Problem description → Copy out all the lines of the data that hold the word "left".

___ Available data

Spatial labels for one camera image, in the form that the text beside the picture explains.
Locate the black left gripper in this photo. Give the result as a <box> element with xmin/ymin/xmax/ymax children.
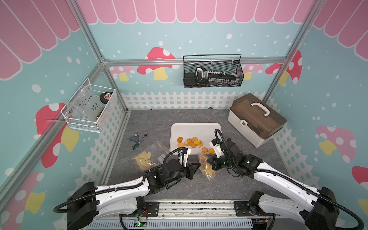
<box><xmin>165</xmin><ymin>161</ymin><xmax>201</xmax><ymax>186</ymax></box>

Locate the ziploc bag with yellow snack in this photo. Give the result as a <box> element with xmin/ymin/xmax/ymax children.
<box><xmin>198</xmin><ymin>153</ymin><xmax>216</xmax><ymax>180</ymax></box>

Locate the clear ziploc bag of cookies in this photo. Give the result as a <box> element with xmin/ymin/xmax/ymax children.
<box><xmin>133</xmin><ymin>140</ymin><xmax>170</xmax><ymax>172</ymax></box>

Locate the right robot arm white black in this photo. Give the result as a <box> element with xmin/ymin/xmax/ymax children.
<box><xmin>208</xmin><ymin>129</ymin><xmax>364</xmax><ymax>230</ymax></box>

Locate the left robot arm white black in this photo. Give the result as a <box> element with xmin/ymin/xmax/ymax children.
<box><xmin>53</xmin><ymin>147</ymin><xmax>201</xmax><ymax>230</ymax></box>

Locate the labelled clear plastic bag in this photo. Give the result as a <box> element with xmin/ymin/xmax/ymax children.
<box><xmin>66</xmin><ymin>85</ymin><xmax>104</xmax><ymax>122</ymax></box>

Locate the ridged round cookie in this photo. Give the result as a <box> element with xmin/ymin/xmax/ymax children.
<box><xmin>185</xmin><ymin>139</ymin><xmax>193</xmax><ymax>146</ymax></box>

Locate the white plastic tray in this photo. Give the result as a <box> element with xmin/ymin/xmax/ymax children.
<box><xmin>169</xmin><ymin>123</ymin><xmax>221</xmax><ymax>156</ymax></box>

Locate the white box brown lid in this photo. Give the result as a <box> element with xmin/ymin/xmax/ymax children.
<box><xmin>228</xmin><ymin>93</ymin><xmax>287</xmax><ymax>148</ymax></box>

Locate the socket set in basket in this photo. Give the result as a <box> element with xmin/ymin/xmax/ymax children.
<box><xmin>195</xmin><ymin>68</ymin><xmax>239</xmax><ymax>86</ymax></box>

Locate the black tape roll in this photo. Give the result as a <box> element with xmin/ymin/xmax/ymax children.
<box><xmin>99</xmin><ymin>92</ymin><xmax>113</xmax><ymax>104</ymax></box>

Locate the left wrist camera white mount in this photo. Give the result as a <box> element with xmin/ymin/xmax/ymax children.
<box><xmin>178</xmin><ymin>147</ymin><xmax>191</xmax><ymax>167</ymax></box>

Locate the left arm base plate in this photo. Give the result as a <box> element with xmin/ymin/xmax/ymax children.
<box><xmin>126</xmin><ymin>202</ymin><xmax>160</xmax><ymax>218</ymax></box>

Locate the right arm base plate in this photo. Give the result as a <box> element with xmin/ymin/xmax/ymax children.
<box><xmin>233</xmin><ymin>201</ymin><xmax>272</xmax><ymax>218</ymax></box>

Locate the green handled tool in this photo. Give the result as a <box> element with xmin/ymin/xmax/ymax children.
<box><xmin>129</xmin><ymin>133</ymin><xmax>148</xmax><ymax>150</ymax></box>

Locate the black wire mesh basket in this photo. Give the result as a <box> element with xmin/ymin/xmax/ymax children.
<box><xmin>183</xmin><ymin>54</ymin><xmax>244</xmax><ymax>88</ymax></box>

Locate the white wire basket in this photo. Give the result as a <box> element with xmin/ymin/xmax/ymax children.
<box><xmin>61</xmin><ymin>79</ymin><xmax>117</xmax><ymax>133</ymax></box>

______

Finished exercise →
Locate the black left gripper in this photo. Give the result as a <box> element with xmin/ymin/xmax/ymax children.
Locate the left robot arm white black in this photo. Give the result as a <box> element with xmin/ymin/xmax/ymax children.
Locate the left wrist camera white mount in this photo. Give the result as a <box> element with xmin/ymin/xmax/ymax children.
Locate the left arm base plate in this photo. Give the result as a <box> element with xmin/ymin/xmax/ymax children.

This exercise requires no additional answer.